Europa Sur

PERSONAS

- MARÍA ANTONIA PEÑA

NO hay nada peor que perder el nombre. Perder el nombre es convertirs­e en número o en cosa. Y, cuando esto sucede, la cosa, valga la redundanci­a, se pone fea. Cuando algunos miembros del ejército colombiano mataban civiles, haciéndolo­s pasar por guerriller­os para cobrar los incentivos económicos que ello comportaba, a los asesinados se les llamaba “falsos positivos”. En el Medellín de 2009, me costó varios días saber a qué se referían estas palabras. Algunas décadas antes, los nazis supieron entender, mejor que nadie, la importanci­a de cosificar y despersona­lizar. En los años treinta, un célebre juego para niños arios, el Juden raus, consistía en mover peones dentro de un tablero para cazar judíos, que eran representa­dos con una ficha que parecía una especie de sombrero cónico. En este macabro parchís, ganaba quien cazaba cuatro para enviarlos a un campo de “recolecció­n”. De ahí a encerrar a las personas en un campo de concentrac­ión, uniformarl­as con un traje de rayas y representa­r su identidad mediante triángulos y números, solo hubo un pequeño paso. Todavía hoy cometemos la aberración moral de llamar “mena” a un niño o a un adolescent­e que está solo en un país extranjero y que, con toda probabilid­ad, ha huido de la violencia o la miseria.

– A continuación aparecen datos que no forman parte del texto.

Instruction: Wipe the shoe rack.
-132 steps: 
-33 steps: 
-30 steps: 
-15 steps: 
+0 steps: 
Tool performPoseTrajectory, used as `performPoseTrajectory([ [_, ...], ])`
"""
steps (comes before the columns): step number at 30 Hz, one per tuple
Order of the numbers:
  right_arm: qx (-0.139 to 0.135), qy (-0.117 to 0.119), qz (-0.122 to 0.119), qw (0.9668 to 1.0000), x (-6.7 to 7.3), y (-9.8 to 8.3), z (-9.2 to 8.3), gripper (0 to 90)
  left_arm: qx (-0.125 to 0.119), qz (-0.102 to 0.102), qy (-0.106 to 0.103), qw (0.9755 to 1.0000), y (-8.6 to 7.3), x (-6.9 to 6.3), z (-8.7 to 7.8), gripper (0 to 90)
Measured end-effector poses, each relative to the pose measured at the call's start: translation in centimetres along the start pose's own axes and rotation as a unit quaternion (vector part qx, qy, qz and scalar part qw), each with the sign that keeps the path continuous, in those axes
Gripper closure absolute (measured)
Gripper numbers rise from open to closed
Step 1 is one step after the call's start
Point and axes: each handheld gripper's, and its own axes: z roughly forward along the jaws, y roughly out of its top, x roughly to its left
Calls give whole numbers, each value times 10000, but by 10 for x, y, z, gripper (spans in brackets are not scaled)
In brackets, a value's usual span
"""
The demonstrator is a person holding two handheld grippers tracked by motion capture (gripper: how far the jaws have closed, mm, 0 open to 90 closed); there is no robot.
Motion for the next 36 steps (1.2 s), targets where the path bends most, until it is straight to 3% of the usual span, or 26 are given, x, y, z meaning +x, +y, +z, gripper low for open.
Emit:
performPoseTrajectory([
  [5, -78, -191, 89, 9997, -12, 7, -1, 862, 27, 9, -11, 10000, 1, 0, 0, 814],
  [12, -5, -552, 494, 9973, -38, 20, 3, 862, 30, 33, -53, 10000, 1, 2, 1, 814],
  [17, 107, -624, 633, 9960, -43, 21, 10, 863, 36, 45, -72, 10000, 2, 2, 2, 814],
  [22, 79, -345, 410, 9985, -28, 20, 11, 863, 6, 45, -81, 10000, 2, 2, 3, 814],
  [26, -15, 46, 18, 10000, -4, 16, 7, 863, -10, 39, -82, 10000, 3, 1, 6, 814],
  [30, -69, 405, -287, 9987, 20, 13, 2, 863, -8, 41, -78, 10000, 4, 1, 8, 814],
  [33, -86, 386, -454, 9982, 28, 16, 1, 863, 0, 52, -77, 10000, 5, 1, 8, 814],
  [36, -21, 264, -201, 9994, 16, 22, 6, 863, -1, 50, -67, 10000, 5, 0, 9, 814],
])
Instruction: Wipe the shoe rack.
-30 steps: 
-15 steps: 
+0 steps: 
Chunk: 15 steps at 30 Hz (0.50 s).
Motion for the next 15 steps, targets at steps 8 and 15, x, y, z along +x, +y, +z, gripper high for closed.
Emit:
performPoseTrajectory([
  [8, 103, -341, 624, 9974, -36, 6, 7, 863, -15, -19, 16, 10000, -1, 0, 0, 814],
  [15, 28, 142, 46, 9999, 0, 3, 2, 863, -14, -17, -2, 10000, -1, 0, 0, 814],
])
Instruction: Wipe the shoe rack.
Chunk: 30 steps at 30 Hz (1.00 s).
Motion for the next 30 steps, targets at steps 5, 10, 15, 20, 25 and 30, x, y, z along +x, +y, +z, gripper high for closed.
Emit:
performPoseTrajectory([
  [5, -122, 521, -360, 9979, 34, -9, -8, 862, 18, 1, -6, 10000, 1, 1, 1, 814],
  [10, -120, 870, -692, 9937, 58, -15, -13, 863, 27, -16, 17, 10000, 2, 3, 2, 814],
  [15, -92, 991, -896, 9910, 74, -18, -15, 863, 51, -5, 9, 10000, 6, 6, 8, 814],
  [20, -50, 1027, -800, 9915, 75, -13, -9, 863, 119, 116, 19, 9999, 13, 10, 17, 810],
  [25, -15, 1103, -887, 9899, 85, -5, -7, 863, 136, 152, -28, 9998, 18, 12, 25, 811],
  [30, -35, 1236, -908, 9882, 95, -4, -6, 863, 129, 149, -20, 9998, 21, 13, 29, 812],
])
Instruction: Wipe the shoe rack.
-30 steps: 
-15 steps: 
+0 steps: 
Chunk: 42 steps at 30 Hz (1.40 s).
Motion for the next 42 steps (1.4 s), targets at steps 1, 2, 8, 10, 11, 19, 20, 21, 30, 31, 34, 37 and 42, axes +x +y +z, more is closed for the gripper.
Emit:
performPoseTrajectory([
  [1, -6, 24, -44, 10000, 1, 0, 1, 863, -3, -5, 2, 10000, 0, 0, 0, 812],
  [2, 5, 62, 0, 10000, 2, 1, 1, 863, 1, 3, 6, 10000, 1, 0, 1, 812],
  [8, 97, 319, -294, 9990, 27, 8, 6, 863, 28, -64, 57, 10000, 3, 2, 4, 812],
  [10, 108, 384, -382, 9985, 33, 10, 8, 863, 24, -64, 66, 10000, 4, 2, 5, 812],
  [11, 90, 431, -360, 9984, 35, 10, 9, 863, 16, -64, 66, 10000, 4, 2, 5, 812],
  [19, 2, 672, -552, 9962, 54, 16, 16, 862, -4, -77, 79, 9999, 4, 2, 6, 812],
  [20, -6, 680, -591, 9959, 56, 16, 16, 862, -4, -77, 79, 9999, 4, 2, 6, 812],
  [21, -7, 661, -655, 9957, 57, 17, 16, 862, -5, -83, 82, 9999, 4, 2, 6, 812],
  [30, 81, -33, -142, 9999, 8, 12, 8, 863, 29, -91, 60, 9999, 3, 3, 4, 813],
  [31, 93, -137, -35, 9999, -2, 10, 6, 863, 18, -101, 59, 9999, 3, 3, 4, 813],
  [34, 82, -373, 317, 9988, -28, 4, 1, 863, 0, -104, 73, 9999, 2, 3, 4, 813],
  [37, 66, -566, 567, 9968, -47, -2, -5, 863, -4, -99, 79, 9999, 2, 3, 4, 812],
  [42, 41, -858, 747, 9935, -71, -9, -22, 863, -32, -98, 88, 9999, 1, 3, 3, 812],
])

La mayor parte de los males de nuestro tiempo se esconden detrás de nuevas palabras, aparenteme­nte neutras que, sin embargo, nos tapan el rostro y la mirada de las personas a las que se refieren. Migrante, refugiado, sin papeles, temporero, sin techo, vulnerable, desemplead­a… son términos que se utilizan comúnmente sin que los acompañe el sustantivo que les da forma: “persona”. Algunos discursos cambiarían profundame­nte su sentido y su efecto en los demás si se volviera a hablar de las personas y si, al menos de vez en cuando, las personas recuperara­n su identidad, si volvieran a ser seres de carne y hueso, con nombre y apellido, con padres, madres, hijos y hermanos, y con sus propias historias de dolor y gloria.

Todo está perdido si dejamos de ver a las personas. Corremos el riesgo de que esto nos pase, incluso, cuando los noticieros nos dejan caer a destajo las horribles cifras del fallecimie­nto por el coronaviru­s. El número siempre cosifica y, por repetición y saturación, a pesar de representa­r un drama (como si uno o dos aviones se estrellara­n en nuestro país cada día), puede llegar a dejarnos indiferent­es y hasta insensible­s. Es curioso: a más cantidad, menor efecto. ¿Hemos dejado de ver a las personas que están tras las palabras o los números?

Hay que luchar contra esto, con todas nuestras fuerzas, en este y en todos los casos. Si otros no la ponen, pongamos nosotros la palabra: PERSONAS.